Overall, this study demonstrates the interplay between the theoretical challenges of causal discovery and the practical limitations of fMRI, and the design of an algorithmic solution that can bridge this gap. This work motivates several follow-up studies, including the application of the proposed CaLLTiF method to task fMRI and comparing its outcomes against structural connectivity. Structural connectivity can also be used as a prior for causal discovery and augment functional data. Complementary to our focus on learning separate causal graphs for each subject, one can also learn one causal graph from a group of subjects and use that group-level graph to improve the estimation of each causal graph [79, 80]. Multimodal discovery, combining, e.g., fMRI and EEG, is also highly warranted given the complementary spatial and temporal resolutions of different imaging modalities. We leave these exciting possibilities to future studies.

## Material and methods

### Simulated fMRI Data

When comparing different causal discovery algorithms or different hyperparameters of the same algorithm, we used several benchmarks of simulated fMRI data with known ground truth connectivity from [57]. In general, this dataset included two groups of networks, one consisting of 9 simple small-scale synthetic graphs and one consisting of two graphs extracted from the macaque connectome. From the latter group, we only used the smallest (‘Small-Degree Macaque’) and the largest (‘Full Macaque’).

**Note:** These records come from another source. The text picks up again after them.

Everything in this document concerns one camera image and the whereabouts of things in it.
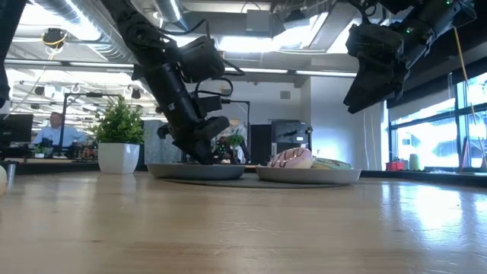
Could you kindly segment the small leafy green plant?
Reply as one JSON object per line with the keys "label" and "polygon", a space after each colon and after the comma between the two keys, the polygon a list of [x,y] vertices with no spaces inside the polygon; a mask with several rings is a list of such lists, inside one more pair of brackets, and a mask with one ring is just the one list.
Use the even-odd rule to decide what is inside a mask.
{"label": "small leafy green plant", "polygon": [[232,148],[232,149],[235,149],[239,146],[241,146],[241,143],[242,142],[245,142],[245,138],[238,134],[238,133],[235,133],[235,134],[232,134],[232,135],[229,135],[227,138],[226,138],[226,141],[227,141],[227,144]]}

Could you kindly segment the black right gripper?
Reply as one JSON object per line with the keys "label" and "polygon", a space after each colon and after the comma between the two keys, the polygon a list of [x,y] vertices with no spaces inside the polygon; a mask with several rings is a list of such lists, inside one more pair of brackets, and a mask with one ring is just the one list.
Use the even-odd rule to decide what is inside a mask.
{"label": "black right gripper", "polygon": [[409,70],[395,59],[363,55],[363,70],[358,71],[343,103],[350,113],[357,113],[384,100],[401,98],[408,77]]}

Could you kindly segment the green iced donut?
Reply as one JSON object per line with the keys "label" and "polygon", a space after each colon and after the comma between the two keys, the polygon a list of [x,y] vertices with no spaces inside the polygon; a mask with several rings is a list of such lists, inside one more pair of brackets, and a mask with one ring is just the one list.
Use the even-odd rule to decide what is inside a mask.
{"label": "green iced donut", "polygon": [[314,158],[313,169],[321,170],[352,170],[353,167],[345,162],[328,158]]}

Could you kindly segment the black computer monitor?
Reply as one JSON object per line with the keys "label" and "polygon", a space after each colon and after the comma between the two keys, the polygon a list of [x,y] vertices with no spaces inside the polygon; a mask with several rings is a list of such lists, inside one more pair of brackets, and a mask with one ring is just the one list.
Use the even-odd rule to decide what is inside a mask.
{"label": "black computer monitor", "polygon": [[33,114],[0,114],[0,145],[31,142]]}

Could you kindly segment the large corrugated air duct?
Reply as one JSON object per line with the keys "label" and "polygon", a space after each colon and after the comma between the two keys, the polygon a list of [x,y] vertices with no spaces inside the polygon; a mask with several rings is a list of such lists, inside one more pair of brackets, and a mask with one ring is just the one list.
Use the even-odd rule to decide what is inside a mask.
{"label": "large corrugated air duct", "polygon": [[133,63],[118,30],[108,18],[100,0],[32,0],[49,14],[62,20],[62,27],[81,45],[92,48],[109,62]]}

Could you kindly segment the round grey placemat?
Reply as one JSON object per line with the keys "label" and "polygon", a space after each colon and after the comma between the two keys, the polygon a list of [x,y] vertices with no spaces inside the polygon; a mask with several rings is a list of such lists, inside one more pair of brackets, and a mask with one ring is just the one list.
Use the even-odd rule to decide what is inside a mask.
{"label": "round grey placemat", "polygon": [[279,183],[261,180],[256,174],[244,174],[235,180],[181,180],[164,179],[171,183],[183,183],[200,186],[220,186],[233,188],[252,188],[252,189],[319,189],[347,186],[347,183]]}

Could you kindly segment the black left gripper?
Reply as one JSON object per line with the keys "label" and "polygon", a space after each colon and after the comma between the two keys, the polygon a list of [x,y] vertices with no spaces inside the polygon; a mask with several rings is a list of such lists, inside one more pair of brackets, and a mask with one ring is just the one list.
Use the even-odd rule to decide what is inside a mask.
{"label": "black left gripper", "polygon": [[146,81],[169,123],[173,144],[200,164],[213,164],[210,139],[228,128],[225,116],[208,118],[196,108],[196,92],[188,92],[179,72],[168,64],[147,70]]}

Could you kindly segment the black upright panel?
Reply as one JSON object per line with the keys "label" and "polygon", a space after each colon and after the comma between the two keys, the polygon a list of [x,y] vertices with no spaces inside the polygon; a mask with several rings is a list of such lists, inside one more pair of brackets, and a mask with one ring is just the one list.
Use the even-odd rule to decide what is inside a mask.
{"label": "black upright panel", "polygon": [[250,160],[251,164],[264,164],[272,153],[272,126],[270,124],[252,125],[250,127]]}

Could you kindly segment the grey round plate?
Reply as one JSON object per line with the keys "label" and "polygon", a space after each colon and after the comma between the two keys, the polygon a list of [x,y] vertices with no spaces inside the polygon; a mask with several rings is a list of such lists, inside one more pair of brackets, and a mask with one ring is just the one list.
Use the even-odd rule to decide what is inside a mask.
{"label": "grey round plate", "polygon": [[235,180],[245,171],[244,165],[233,164],[147,164],[156,178],[177,180]]}
{"label": "grey round plate", "polygon": [[256,173],[261,180],[278,183],[296,184],[347,184],[356,182],[361,170],[324,170],[315,168],[277,168],[256,167]]}

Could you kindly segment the person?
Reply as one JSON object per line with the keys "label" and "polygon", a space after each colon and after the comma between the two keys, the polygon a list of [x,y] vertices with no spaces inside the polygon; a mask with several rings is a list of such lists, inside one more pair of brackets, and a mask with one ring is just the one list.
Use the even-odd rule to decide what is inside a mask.
{"label": "person", "polygon": [[228,136],[221,136],[215,143],[213,151],[213,158],[215,163],[220,164],[247,164],[250,155],[247,150],[246,142],[242,142],[241,146],[232,149],[226,141]]}
{"label": "person", "polygon": [[78,131],[74,127],[63,126],[64,116],[61,113],[53,112],[50,114],[49,121],[50,125],[43,127],[40,132],[37,133],[32,144],[38,145],[44,139],[53,142],[53,145],[61,145],[63,148],[70,147],[74,144],[81,145],[87,141],[87,136]]}

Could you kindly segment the round silver air duct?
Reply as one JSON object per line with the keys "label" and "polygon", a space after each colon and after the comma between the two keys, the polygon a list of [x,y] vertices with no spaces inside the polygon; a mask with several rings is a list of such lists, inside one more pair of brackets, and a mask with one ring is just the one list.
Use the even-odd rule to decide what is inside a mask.
{"label": "round silver air duct", "polygon": [[181,0],[154,0],[154,6],[164,22],[171,23],[181,30],[189,29],[183,18]]}

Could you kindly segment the long ceiling light strip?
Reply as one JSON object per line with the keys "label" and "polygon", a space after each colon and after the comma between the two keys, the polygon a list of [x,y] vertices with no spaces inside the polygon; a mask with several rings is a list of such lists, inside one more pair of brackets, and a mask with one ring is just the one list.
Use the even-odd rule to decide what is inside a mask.
{"label": "long ceiling light strip", "polygon": [[[42,59],[6,59],[5,66],[9,68],[32,68],[32,69],[53,69],[53,68],[74,68],[74,69],[104,69],[108,71],[132,71],[134,65],[112,62],[73,62],[73,61],[52,61]],[[316,77],[340,77],[354,78],[354,72],[333,72],[333,71],[310,71],[310,70],[290,70],[275,68],[242,68],[243,72],[253,74],[272,74],[272,75],[300,75]]]}

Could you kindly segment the black window frame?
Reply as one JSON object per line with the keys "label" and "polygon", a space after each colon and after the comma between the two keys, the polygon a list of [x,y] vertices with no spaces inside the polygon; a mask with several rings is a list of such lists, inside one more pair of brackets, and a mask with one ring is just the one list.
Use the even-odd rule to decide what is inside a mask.
{"label": "black window frame", "polygon": [[388,110],[388,161],[417,154],[420,170],[487,172],[487,72],[442,78],[433,93]]}

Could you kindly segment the grey partition panel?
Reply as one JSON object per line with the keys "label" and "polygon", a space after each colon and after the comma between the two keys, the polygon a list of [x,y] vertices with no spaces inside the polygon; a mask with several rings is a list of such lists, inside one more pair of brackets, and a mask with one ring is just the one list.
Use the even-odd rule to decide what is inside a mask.
{"label": "grey partition panel", "polygon": [[173,145],[172,136],[166,135],[164,139],[161,139],[157,134],[158,129],[163,125],[165,122],[160,120],[144,121],[144,162],[146,164],[168,164],[180,160],[181,153]]}

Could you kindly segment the chocolate-drizzled iced donut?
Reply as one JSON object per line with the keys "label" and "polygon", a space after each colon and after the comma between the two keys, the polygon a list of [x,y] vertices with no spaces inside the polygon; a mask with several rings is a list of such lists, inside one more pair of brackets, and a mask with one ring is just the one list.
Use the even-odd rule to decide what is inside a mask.
{"label": "chocolate-drizzled iced donut", "polygon": [[313,166],[312,152],[307,148],[290,148],[274,156],[268,167],[309,169]]}

The details of generating BOLD signals from each graph are detailed in [57]. In brief, the same simulation procedure was used for simple and macaque-based graphs, where the authors used the model proposed in [45] which is itself based on the DCM architecture of [26]. Underlying neural dynamics are simulated using the linear differential equation *dz/dt* = *σAz* + *Cu*, where *A* denotes the ground-truth connectivity. To simulate resting-state data, the *u* input was modeled using a Poisson process for each of the regions (*C* = *I*). The neuronal signals *z* were then passed through the Balloon-Windkessel model [45, 81] to obtain simulated BOLD data.

### Resting-State fMRI from the Human Connectome Project

For the real fMRI analysis, we used ICA-FIX resting-state data from the Human Connectome Project S1200 release [50, 66, 67]. Resting-state fMRI images were collected with the following parameters: TR = 720 ms, TE = 33.1 ms, flip angle = 52 deg, FOV = 208×108 mm, matrix = 104×90, slice thickness = 2.0 mm, number of slices = 72 (2.0 mm isotropic), multi-factor band = 8, and echo spacing = 0.58 ms. Brains were normalized to fslr32k via the MSM-AII registration and the global signal was removed. We removed subjects from further analysis if any of their four resting state scans had excessively large head motion, defined by having frames greater than 0.2 mm frame-wise displacement or a derivative root mean square (DVARS) above 75. Also, subjects listed in [82] under “3T Functional Preprocessing Error of all 3T RL fMRI runs in 25 Subjects” or “Subjects without Field Maps for Structural scans” were removed. Among the remaining 700 subjects, the 200 with the smallest head motion (DVARS) were selected for analysis. For all subjects, we parcellated the brain into 100 cortical regions (Schaefer 100×7 atlas [83]) and 16 subcortical ones (Melbourne Scale I atlas [84]).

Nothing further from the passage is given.